While it often takes an entire year of hard work and strategy to build a quality late season deer hunt, it can be destroyed in an instant if your hunt timing isn't a good fit. Because the potential spook factor is so high, morning hunting during the late season can be one of the best ways to end your hunt before it even begins.
*While the majority of my oldest and biggest bucks have been shot during the morning hours, there is certainly a time and place to hunt deer in the morning. During the late season, isn't typically the time to take a Morning Sit.
Quality Late Season Setups Are Rare
Quality late season hunts are tough to find during any time of the day, unless you have 3 ingredients that you have worked all year to create: Low hunting pressure levels, and both adequate late season food and cover. While many hunters work very hard at creating quality cover, food or both, by the time the late season rolls around, there are very few whitetail hunting parcels that can actually boast that their lands features some of the lowest levels of hunting pressure in the neighborhood.
The amount of pressure that has been placed on your land or not, is the lowest hole in the bucket for experiencing a quality late season hunt; as long as you have adequate food and cover.
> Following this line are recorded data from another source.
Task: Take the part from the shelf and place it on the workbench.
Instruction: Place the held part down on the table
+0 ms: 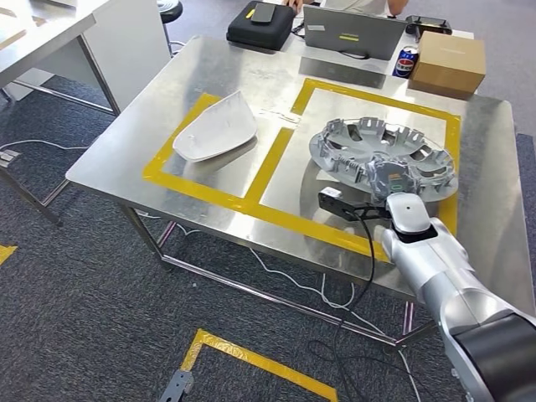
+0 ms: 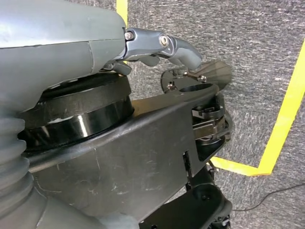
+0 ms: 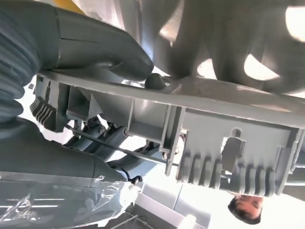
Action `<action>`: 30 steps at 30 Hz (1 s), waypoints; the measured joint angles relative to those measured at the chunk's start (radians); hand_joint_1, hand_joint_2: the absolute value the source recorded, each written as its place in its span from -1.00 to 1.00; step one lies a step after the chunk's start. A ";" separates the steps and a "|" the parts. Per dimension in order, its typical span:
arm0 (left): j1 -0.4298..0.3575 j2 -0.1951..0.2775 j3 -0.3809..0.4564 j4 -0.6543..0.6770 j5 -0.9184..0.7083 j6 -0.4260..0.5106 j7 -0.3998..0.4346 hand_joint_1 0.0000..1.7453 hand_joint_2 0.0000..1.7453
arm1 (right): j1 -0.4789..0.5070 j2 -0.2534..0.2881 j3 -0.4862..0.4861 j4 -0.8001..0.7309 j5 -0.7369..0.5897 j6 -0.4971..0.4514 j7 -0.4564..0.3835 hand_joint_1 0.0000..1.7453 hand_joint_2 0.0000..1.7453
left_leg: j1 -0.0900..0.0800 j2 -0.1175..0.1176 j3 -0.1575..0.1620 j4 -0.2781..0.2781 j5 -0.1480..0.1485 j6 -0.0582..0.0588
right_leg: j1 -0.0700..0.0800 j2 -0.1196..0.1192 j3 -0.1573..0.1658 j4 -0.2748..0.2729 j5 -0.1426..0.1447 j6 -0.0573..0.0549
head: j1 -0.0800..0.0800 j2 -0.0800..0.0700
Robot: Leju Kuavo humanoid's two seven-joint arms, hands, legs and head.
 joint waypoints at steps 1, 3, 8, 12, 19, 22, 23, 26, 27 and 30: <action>0.000 0.000 0.000 0.000 0.001 -0.001 -0.009 -1.00 1.00 | -0.002 0.001 0.000 0.000 0.003 0.002 0.000 -1.00 1.00 | 0.000 0.000 0.000 0.000 0.000 0.000 | 0.000 0.000 0.000 0.000 0.000 0.000 | 0.000 0.000; 0.000 0.000 0.000 0.000 0.000 -0.002 -0.024 -1.00 1.00 | -0.005 0.003 0.002 0.000 0.009 0.006 -0.001 -1.00 1.00 | 0.000 0.000 0.000 0.000 0.000 0.000 | 0.000 0.000 0.000 0.000 0.000 0.000 | 0.000 0.000; 0.000 0.000 -0.001 0.000 0.002 -0.008 -0.030 -1.00 -1.00 | -0.006 0.005 0.005 0.000 0.012 0.011 -0.002 -1.00 1.00 | 0.000 0.000 0.000 0.000 0.000 0.000 | 0.000 0.000 0.000 0.000 0.000 0.000 | 0.000 0.000; -0.001 0.001 -0.001 0.000 0.010 -0.014 -0.023 -1.00 -1.00 | -0.006 0.010 -0.006 -0.001 -0.072 0.024 -0.055 -1.00 1.00 | 0.000 0.000 0.000 0.000 0.000 0.000 | 0.000 0.000 0.000 0.000 0.000 0.000 | 0.000 0.000; -0.001 0.001 0.000 0.000 0.020 0.000 -0.032 -1.00 -1.00 | -0.007 0.048 -0.075 -0.006 -0.194 0.047 -0.120 -1.00 1.00 | 0.000 0.000 0.000 0.000 0.000 0.000 | 0.000 -0.001 0.000 0.000 0.000 -0.001 | 0.000 0.000; -0.001 0.000 0.000 0.000 0.029 0.004 -0.068 -1.00 -1.00 | -0.011 0.051 -0.078 -0.013 -0.198 0.049 -0.125 -1.00 1.00 | 0.000 0.000 0.000 0.000 0.000 0.000 | 0.000 -0.001 0.000 0.000 0.000 -0.001 | 0.000 0.000; -0.001 -0.001 0.000 0.000 0.032 0.002 -0.075 -1.00 -1.00 | -0.013 0.051 -0.078 -0.017 -0.203 0.051 -0.129 -1.00 1.00 | 0.000 0.000 0.000 0.000 0.000 0.000 | 0.000 -0.001 0.000 0.000 0.000 -0.001 | 0.000 0.000; -0.001 -0.001 0.001 0.000 0.044 -0.008 -0.080 -1.00 -1.00 | -0.023 0.051 -0.081 -0.029 -0.244 0.053 -0.161 -1.00 1.00 | 0.000 0.000 0.000 0.000 0.000 0.000 | 0.000 0.000 0.000 0.000 0.000 -0.001 | 0.000 0.000; -0.001 -0.001 0.002 0.000 0.049 -0.010 -0.080 -1.00 -1.00 | -0.027 0.049 -0.085 -0.036 -0.268 0.052 -0.178 -1.00 1.00 | 0.000 0.000 0.000 0.000 0.000 0.000 | 0.000 0.000 -0.001 0.000 0.000 -0.001 | 0.000 0.000; -0.001 0.000 0.009 0.000 0.062 -0.012 -0.080 -1.00 -1.00 | -0.043 0.039 -0.101 -0.063 -0.337 0.050 -0.221 -1.00 1.00 | 0.000 0.000 0.000 0.000 0.000 0.000 | 0.000 0.000 -0.001 0.000 0.000 -0.001 | 0.000 0.000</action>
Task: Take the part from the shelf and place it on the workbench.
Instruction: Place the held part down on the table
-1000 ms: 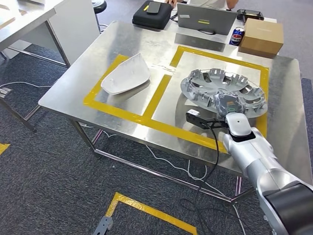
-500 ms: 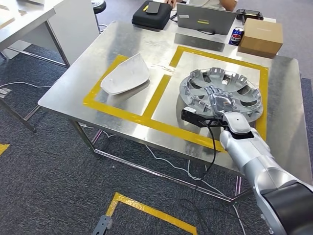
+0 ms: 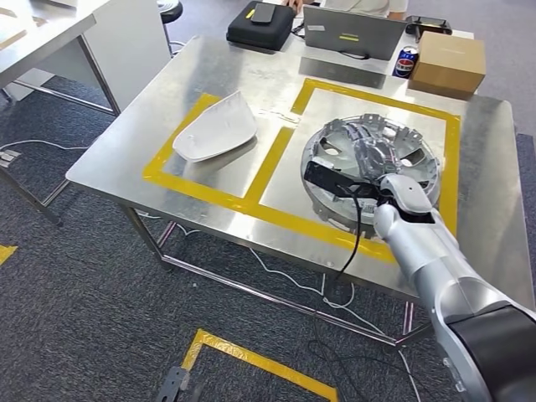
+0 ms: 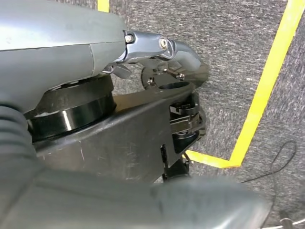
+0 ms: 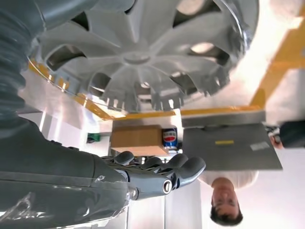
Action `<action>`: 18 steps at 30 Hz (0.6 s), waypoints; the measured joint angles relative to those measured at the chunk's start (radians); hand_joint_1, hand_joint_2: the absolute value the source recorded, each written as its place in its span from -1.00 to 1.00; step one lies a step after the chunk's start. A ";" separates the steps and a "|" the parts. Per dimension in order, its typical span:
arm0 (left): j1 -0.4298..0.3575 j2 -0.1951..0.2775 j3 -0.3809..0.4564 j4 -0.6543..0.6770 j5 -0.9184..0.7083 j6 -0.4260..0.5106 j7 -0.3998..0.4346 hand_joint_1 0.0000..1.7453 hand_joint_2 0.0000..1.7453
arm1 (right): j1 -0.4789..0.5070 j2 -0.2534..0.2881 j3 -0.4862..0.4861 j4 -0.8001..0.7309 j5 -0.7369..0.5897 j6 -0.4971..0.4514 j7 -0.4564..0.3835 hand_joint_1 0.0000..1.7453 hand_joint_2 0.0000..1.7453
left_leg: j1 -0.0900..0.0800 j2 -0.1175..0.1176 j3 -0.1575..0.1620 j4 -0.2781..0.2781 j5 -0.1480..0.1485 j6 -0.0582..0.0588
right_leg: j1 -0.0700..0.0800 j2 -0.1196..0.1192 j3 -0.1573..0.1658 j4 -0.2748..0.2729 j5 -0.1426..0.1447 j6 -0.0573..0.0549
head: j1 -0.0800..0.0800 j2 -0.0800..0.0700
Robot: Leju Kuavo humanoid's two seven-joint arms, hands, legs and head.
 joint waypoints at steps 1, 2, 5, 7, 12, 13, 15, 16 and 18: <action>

If you have consistently spooked deer (whether you know it or not) and don't have at least a little cool season forages or cover, then it doesn't matter if you are hunting during great weather, poor weather, whatever moon phase whim, morning, noon or night - your chances of connecting during the late season are slim to none. The same can be said for any time of the season, but the fact that the late season comes after 2-3 months of hunting pressure, greatly magnifies the critical nature of maintaining low levels of hunting pressure.
Late Season Morning Hunting Equals Pressure
Crunchy ground, daybreak whitetail bedding and zero leaf cover makes it extremely difficult to get in and out of a stand or blind location, without spooking deer. Deer exhibit very defined, short, compact daily movements between food and cover during the late season. If you spook deer during the morning hours, it is really no different than spooking them during the afternoon hours of the same day. Often they spook far, seeking scattered pockets of security cover that are not nearly as plentiful as during the early season. Once deer spook during the late season they often stay put wherever they are relocated to, so you can't afford to make an attempt at a morning hunt, unless there is zero risk of spooking any deer. But should you even hunting during the morning during the late season?
Premium Late Season Evening Hunts
While sitting all day in 1 stand is rarely a good tactic because each period of the day you should be expecting different deer movements, an all day sit during the late season is rarely if ever, a good idea. However, I do suggest that you consider a late season morning hunt if you can:
- Access your stands without spooking deer
- Avoid food sources and bedding areas during your stand access
- Key on above-freezing morning warmups
- Hunt low impact stands near bedding areas
- Stay away from any evening related movements you may hunt within a week
Quality late season morning hunts are extremely rare! But, you are in luck because evening opportunities during the late season feature some of the best hunting all season long. Food and cover sources have been drastically reduced, whitetails are hungry and if you build it, they will come. When you have adequate food and cover sources, have kept from spooking deer from your land during most of the entire season and have attracted a strong portion of the Local Doe Herd to your late season hangout, then you should never risk the potential slam-dunk of an evening hunting, for the chances of slim reward during a late season morning hunt.
*The does know late season habitat! While the risks and rewards are high, there is often nothing better than hunting over a Late Season Food Plot!
While you can never say never when it comes to whitetails, late season morning hunts can be at best, a risky proposition. While I will occasionally consider a late season morning hunt, I do so by reviewing the 5 factors listed above first and often find that taking a morning sit just isn't worth the risk. If you have worked hard all year to create quality late season opportunities, then it pays to make sure that you can capitalize on your efforts by maintaining what you have built, throughout the entire late season. A late season evening hunt can create some of the most defined hunting opportunities all season long, if your hunt hasn't already been, spoiled before the sun even breaks the horizon.